Useful Council of Europe documents:
- Guide to the human rights of Internet users
- Recommendation on Digital citizenship education
Resource person: Council of Europe project on on Digital Citizenship Education
Registration for working groups is closed.
7. EDC/HRE and the climate crisis
Climate crisis directly affects everybody everywhere: it destroys lands, ecosystems, affects food systems, harms humans and damages communities and pushes people to flee. A safe, clean, healthy and sustainable environment is integral to the full enjoyment of human rights, including the rights to life, health, food, water and sanitation. Climate change disproportionately affects the least vulnerable who have contributed less harm to the climate such as indigenous people and small island states but also children and young people who mobilised for taking climate actions - in the end they will suffer more, worse and longer for the damage being done to the climate today. The urgency of this crisis has exposed weaknesses of democratic systems: measures required to address the crisis are unpopular and therefore seldom prioritised. Education is important, but slow as a response. Isn’t it?
Guiding questions:
- How to include issues related to climate change in human rights education? How to practise what we preach about the impact of climate change? How to tackle climate change denial in HRE?

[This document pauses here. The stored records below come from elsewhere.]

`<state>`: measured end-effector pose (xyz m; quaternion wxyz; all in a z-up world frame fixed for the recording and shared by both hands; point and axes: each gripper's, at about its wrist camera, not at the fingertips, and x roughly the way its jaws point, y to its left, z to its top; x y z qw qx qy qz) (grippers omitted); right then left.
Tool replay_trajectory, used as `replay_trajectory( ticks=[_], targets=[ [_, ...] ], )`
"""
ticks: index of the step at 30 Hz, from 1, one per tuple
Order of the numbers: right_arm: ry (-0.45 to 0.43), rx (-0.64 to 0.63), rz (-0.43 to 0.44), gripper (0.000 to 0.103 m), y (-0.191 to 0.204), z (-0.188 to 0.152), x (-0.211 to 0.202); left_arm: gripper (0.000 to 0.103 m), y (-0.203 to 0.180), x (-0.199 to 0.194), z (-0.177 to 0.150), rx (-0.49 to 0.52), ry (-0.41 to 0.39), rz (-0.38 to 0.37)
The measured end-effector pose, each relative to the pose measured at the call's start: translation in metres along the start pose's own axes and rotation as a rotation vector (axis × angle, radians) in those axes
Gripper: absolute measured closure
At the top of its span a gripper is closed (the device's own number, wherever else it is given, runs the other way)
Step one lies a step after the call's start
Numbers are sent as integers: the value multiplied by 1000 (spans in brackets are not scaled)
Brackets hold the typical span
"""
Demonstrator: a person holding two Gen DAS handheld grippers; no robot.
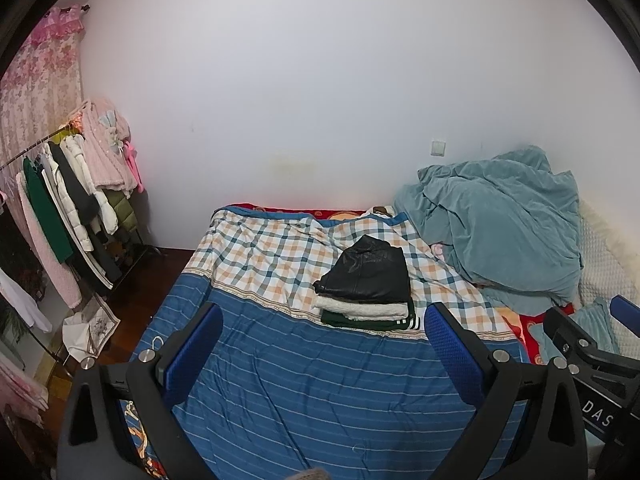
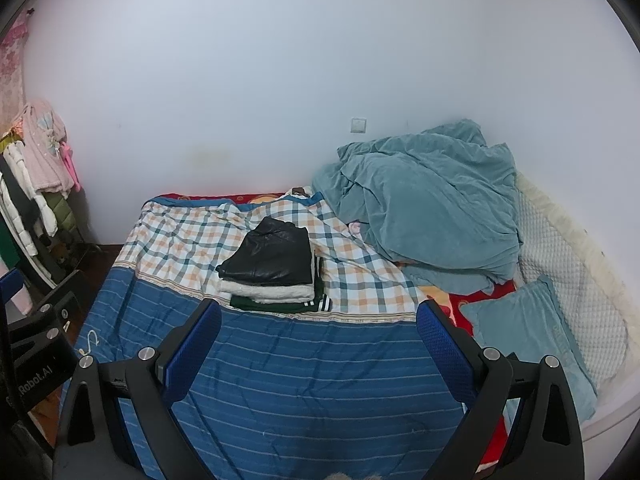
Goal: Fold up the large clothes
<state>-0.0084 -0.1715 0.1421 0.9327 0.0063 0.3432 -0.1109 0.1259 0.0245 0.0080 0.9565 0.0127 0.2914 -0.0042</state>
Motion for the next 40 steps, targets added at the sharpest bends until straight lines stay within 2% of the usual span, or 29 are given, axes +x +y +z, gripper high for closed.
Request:
replay_trajectory(
  ticks=[40],
  targets=[
    [-18, 5, -13, 3, -12, 0, -11, 0, -4, -8, -11, 4, -12, 11]
  ],
)
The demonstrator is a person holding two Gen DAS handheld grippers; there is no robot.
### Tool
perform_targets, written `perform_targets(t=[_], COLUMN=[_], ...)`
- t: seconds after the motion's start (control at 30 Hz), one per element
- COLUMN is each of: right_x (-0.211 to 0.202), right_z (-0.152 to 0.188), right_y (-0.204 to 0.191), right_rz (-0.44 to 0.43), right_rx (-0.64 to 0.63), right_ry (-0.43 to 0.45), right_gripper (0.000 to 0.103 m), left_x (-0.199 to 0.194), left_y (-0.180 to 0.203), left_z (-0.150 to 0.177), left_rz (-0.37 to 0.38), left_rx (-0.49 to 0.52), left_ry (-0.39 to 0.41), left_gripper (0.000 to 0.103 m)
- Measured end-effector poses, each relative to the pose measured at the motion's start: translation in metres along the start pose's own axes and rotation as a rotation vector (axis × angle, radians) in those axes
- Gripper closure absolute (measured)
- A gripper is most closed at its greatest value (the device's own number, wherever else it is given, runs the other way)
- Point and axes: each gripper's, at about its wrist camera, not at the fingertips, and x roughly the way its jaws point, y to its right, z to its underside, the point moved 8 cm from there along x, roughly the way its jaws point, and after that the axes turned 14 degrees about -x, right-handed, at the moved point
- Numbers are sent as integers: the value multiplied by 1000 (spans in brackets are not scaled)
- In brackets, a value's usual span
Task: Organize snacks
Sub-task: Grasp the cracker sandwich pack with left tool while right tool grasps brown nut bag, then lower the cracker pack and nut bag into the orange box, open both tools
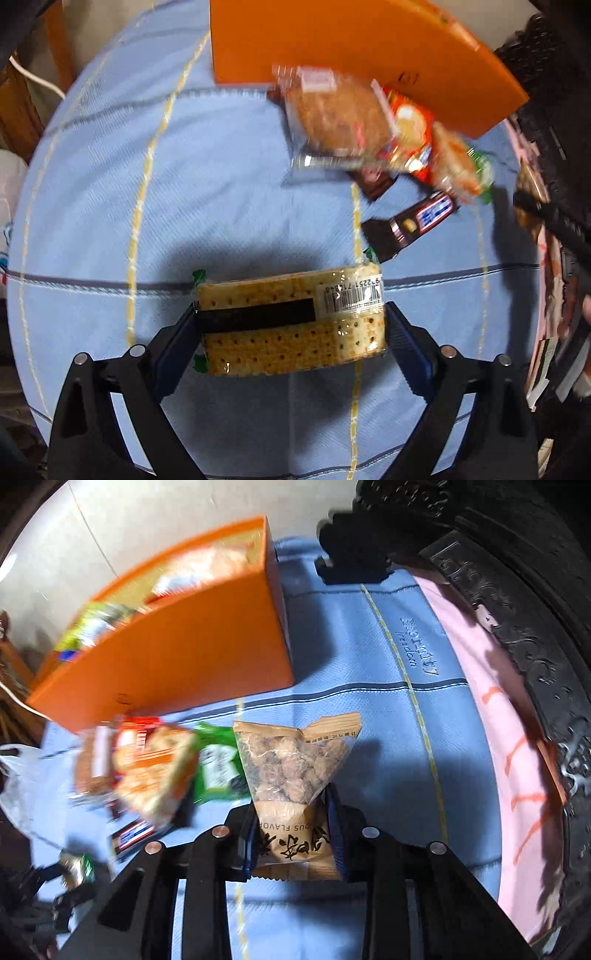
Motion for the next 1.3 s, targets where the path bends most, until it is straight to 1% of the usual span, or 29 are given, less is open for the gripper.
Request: perform_targets(t=[0.07,0.13,0.17,0.27,0.33,0.37,0.4,0.47,0.53,0.57,0.63,0.73,0.83,0.9,0.93,1.0,1.03,1.07,1.1,1.2,1.3], right_x=[-16,-33,-38,-58,-65,-69,-71,-73,-70,-68,-61,-42,-21,-10,-5,3,2,0,-2,-5,-11], right_z=[-3,-8,-13,-33,-47,-57,-67,-89,-115,-124,-145,-178,-203,-214,-218,-223,-222,-220,-216,-202,-185], right_y=[-10,-14,-16,-27,-29,-34,-37,-43,-49,-53,-61,-77,-83,-85,-84,-83,-80,-79,-78,-77,-73], right_rz=[-27,-44,-52,-79,-88,-93,-99,-96,-93,-94,-87,-60,-55,-58,-65,-95,-87,-82,-86,-101,-104], right_rx=[-2,-7,-7,-16,-33,-48,-62,-86,-115,-126,-163,-234,-242,-225,-202,-155,-130,-121,-120,-108,-86], right_ry=[26,58,69,122,142,153,162,181,190,198,201,197,183,186,189,195,214,230,236,227,217], right_gripper=[72,72,72,72,72,71,71,71,71,71,71,71,71,70,68,43,27,24,23,23,17], left_x=[-13,-26,-37,-63,-83,-88,-96,-110,-120,-125,-128,-121,-109,-99,-93,-83,-82,-79,-77,-69,-69], left_y=[2,3,6,8,15,23,27,41,52,59,69,82,96,102,106,107,105,102,99,88,78], left_z=[-7,-17,-25,-43,-71,-76,-88,-117,-137,-154,-176,-210,-240,-251,-256,-262,-263,-262,-260,-252,-243], left_rz=[26,31,37,52,61,48,38,43,42,48,46,57,62,52,62,61,50,45,45,34,36], left_rx=[2,16,30,42,47,54,65,81,80,89,95,81,65,60,55,27,16,6,0,-17,-32], left_ry=[18,52,79,113,120,137,160,197,213,229,248,253,258,262,263,274,283,290,287,255,246], left_gripper=[11,11,11,11,11,11,11,11,11,11,11,11,11,11,11,9,9,8,6,6,5])
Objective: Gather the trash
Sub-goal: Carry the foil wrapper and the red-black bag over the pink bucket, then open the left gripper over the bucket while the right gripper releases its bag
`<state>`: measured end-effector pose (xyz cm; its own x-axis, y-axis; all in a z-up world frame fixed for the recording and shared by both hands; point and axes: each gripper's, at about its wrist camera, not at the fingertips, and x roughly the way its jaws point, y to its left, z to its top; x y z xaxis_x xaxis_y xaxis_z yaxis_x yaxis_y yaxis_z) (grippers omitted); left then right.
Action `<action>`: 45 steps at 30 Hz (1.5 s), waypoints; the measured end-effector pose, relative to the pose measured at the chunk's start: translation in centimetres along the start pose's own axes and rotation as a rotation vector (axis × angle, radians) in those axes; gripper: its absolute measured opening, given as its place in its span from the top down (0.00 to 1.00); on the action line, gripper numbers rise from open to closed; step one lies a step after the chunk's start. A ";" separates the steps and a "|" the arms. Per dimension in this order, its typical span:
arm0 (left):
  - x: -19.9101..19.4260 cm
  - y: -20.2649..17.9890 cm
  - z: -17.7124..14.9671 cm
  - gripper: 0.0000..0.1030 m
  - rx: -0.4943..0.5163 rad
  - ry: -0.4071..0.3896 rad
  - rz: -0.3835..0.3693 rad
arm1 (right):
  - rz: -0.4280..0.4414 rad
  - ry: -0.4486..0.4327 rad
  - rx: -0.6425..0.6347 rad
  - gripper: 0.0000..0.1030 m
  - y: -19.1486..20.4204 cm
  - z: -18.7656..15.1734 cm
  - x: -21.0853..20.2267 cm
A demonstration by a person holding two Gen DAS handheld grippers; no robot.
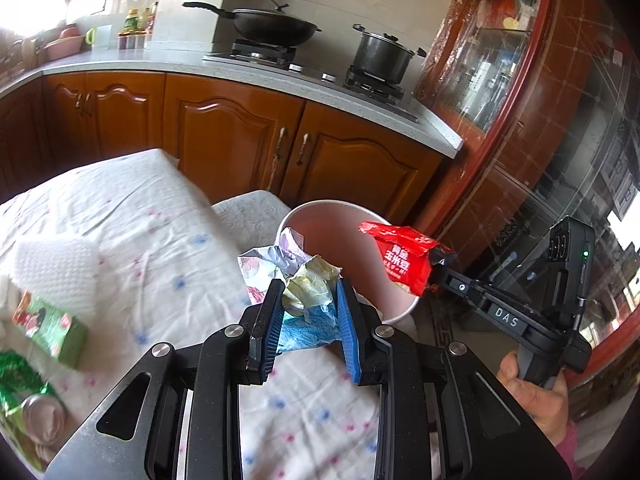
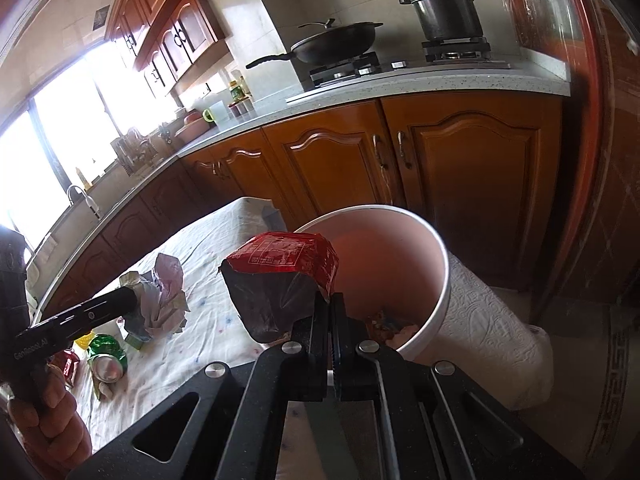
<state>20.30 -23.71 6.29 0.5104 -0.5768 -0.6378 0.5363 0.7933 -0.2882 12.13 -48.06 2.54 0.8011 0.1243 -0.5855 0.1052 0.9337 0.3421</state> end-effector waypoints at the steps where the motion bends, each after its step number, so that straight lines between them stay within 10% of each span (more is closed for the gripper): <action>1: 0.4 -0.3 0.3 0.76 0.006 0.002 -0.004 | -0.006 0.002 -0.001 0.99 -0.2 0.2 0.1; 35: 11.5 -4.1 2.6 0.75 0.064 0.186 0.003 | -0.090 0.154 -0.024 0.99 -3.5 1.8 4.0; 45: 12.5 -4.2 2.3 0.51 0.048 0.219 -0.002 | -0.069 0.152 0.022 0.68 -4.3 1.6 3.9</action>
<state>25.97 -34.75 1.15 0.3545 -0.5179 -0.7785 0.5713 0.7791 -0.2582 15.76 -52.08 -0.06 0.6934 0.1113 -0.7119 0.1708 0.9344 0.3125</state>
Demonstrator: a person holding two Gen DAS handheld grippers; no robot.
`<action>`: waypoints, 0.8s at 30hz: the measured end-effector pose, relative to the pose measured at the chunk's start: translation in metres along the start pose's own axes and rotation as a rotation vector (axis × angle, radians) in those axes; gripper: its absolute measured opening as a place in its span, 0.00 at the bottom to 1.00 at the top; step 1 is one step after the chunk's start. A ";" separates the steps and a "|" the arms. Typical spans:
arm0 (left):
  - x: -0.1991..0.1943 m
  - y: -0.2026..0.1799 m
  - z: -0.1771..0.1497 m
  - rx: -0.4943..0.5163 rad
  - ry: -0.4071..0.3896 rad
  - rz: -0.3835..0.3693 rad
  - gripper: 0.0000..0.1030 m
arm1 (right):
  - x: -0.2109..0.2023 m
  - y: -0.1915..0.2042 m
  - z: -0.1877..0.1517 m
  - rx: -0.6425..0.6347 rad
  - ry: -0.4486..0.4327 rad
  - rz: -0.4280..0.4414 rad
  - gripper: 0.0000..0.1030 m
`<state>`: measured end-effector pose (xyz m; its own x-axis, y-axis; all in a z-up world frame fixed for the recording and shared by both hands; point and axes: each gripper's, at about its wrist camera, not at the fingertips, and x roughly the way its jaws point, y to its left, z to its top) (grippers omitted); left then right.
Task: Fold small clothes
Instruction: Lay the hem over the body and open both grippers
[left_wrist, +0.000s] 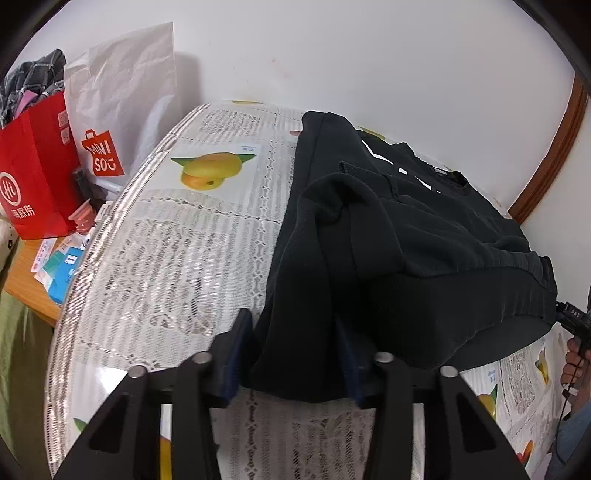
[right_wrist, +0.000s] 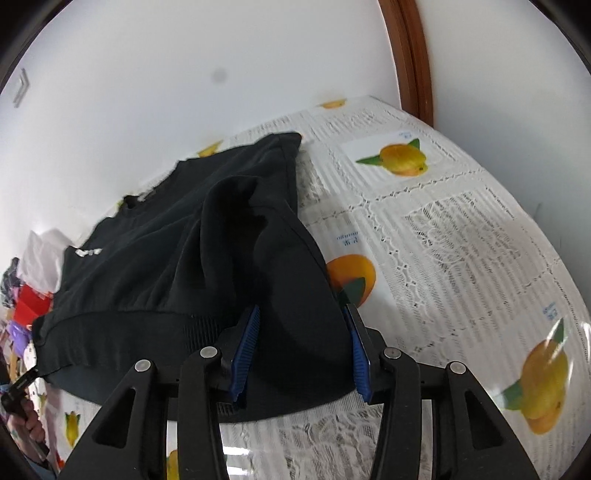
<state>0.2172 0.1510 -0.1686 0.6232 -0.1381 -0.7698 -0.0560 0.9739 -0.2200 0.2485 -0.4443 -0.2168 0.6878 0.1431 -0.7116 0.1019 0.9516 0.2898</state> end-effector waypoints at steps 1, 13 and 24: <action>0.000 -0.001 0.000 0.001 0.003 -0.006 0.22 | -0.001 0.003 -0.001 -0.019 -0.003 0.016 0.31; -0.039 -0.014 -0.043 0.049 0.023 0.012 0.15 | -0.046 -0.005 -0.039 -0.053 -0.009 0.020 0.17; -0.087 -0.037 -0.109 0.141 0.034 0.020 0.16 | -0.106 -0.017 -0.103 -0.169 -0.025 -0.111 0.18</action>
<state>0.0801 0.1072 -0.1588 0.5963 -0.1225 -0.7934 0.0439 0.9918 -0.1201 0.1001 -0.4473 -0.2118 0.6969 0.0295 -0.7165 0.0575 0.9936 0.0968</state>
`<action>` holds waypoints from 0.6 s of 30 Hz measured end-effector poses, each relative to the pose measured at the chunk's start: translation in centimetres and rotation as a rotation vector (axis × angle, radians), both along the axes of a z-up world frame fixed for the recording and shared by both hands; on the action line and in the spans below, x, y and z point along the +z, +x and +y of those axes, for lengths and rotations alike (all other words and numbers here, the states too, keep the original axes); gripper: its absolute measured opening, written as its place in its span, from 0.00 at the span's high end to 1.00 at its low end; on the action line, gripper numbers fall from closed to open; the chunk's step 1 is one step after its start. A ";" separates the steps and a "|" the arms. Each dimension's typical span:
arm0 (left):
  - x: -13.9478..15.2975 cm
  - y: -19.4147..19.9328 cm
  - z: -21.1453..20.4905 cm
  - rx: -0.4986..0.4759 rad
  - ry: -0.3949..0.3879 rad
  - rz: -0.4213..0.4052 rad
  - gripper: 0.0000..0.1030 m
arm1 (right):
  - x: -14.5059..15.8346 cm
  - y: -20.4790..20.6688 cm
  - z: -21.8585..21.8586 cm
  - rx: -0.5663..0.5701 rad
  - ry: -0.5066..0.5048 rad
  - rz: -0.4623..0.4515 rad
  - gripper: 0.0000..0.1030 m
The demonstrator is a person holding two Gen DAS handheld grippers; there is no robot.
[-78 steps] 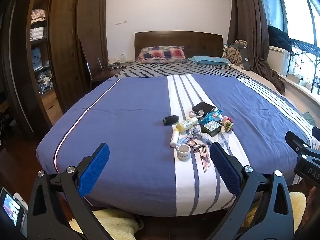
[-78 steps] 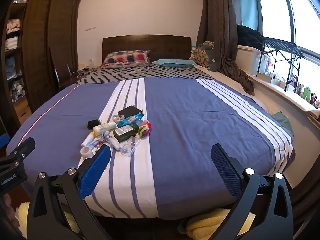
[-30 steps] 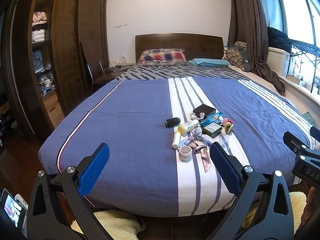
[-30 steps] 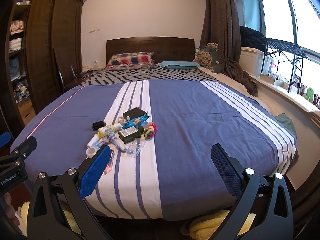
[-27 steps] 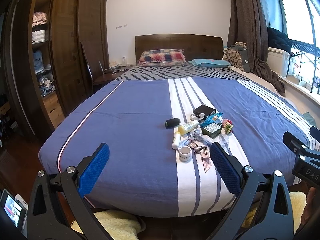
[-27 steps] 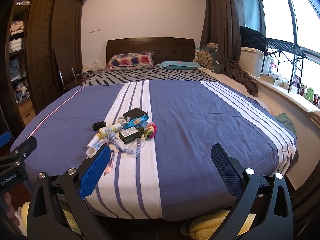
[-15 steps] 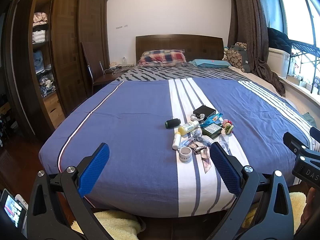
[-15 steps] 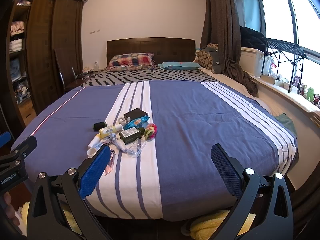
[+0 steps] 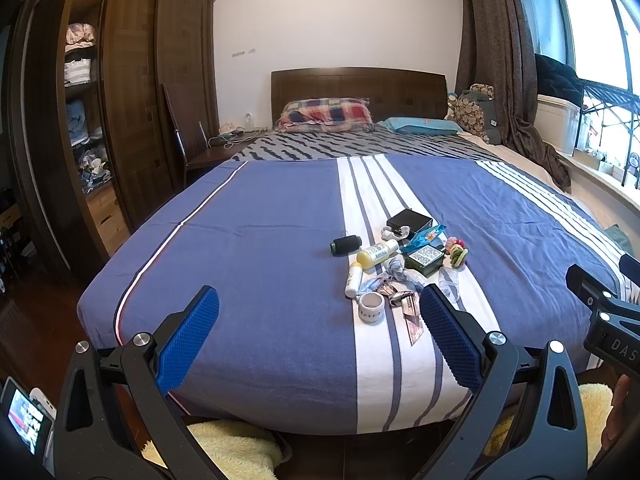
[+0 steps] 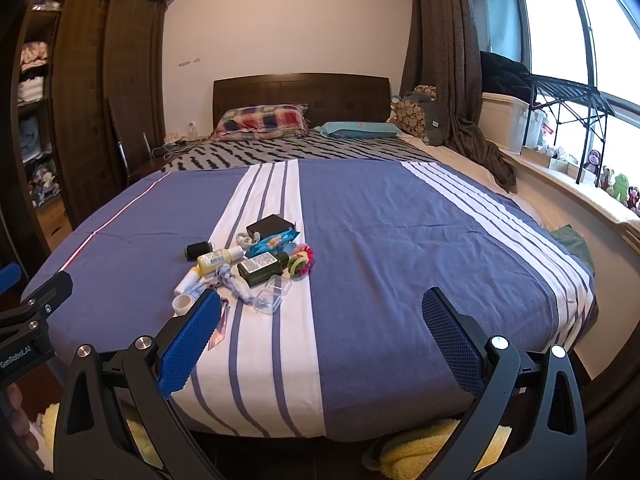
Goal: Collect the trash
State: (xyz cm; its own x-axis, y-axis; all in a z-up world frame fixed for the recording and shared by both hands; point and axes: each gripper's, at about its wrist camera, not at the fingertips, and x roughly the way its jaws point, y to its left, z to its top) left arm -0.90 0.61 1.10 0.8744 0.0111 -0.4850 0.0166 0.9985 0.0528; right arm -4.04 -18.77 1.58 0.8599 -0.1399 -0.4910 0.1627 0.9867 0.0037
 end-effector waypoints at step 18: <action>-3.0 2.1 0.5 0.006 0.006 0.056 0.07 | -2.5 1.8 -0.7 -0.011 0.010 0.060 0.03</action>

- Can human rights education be part of rapid and emergency measures?
Resource person:
Registration for working groups is closed.
8. Including migration and refugee issues
Refugees and migrants move across borders fleeing conflict, war, persecution, poverty and climate change or responding to labour and skill shortages and demographic changes and seeking better opportunities elsewhere. The response from the states related to accepting migrants and refugees differ - some are more open than the other, some follow international law and some don’t. The deterioration of human rights of migrants and refugees across Europe in the last decade is probably the most alarming indicator of the attack on universal human rights because of the “normalisation” of discrimination, violence and brutality against human beings in need. This also results in migrants and refugees being prevented from accessing and exercising their right to human rights education.
Guiding questions:
- How to respond in human rights education to the challenges and violations of the human rights of refugees and migrants? Is it better to ignore it or to include it?
- How to deal with the strong contrasts or open contradiction between international commitments and social realities?
- How can human rights education respond to, or integrate, these challenges?
Useful Council of Europe documents:
- ECRI General Policy Recommendation N°16 on safeguarding irregularly present migrants from discrimination
Facilitator: Natalia Chardymova
Resource person: Razan Damlakhi, VYRE
Rapporteur: Bernard Maud
Registration for working groups is closed.
9. Mainstreaming EDC/HRE in youth policy and youth work
The Council of Europe Human Rights Education Youth Programme was launched in 2000 with the aim to mainstream human rights education in youth policy and practice. In order to make it a reality, the Council of Europe developed educational tools that can be used directly with young people (Compass, Compasito, Gender Matters, Bookmarks), supported the implementation of Compass tational and regional Training courses, and developed a Charter on EDC/HRE. Human rights education is increasingly visible in youth programmes and projects, but much less so in policies. This puts at risk the sustainability of the efforts for rights-based approaches to youth work, including the right to human rights education. How can we guarantee that human rights education has an important place in youth policies aims and approaches?
Guiding questions:
- Is mainstreaming human rights education in youth policy a reality or an aim?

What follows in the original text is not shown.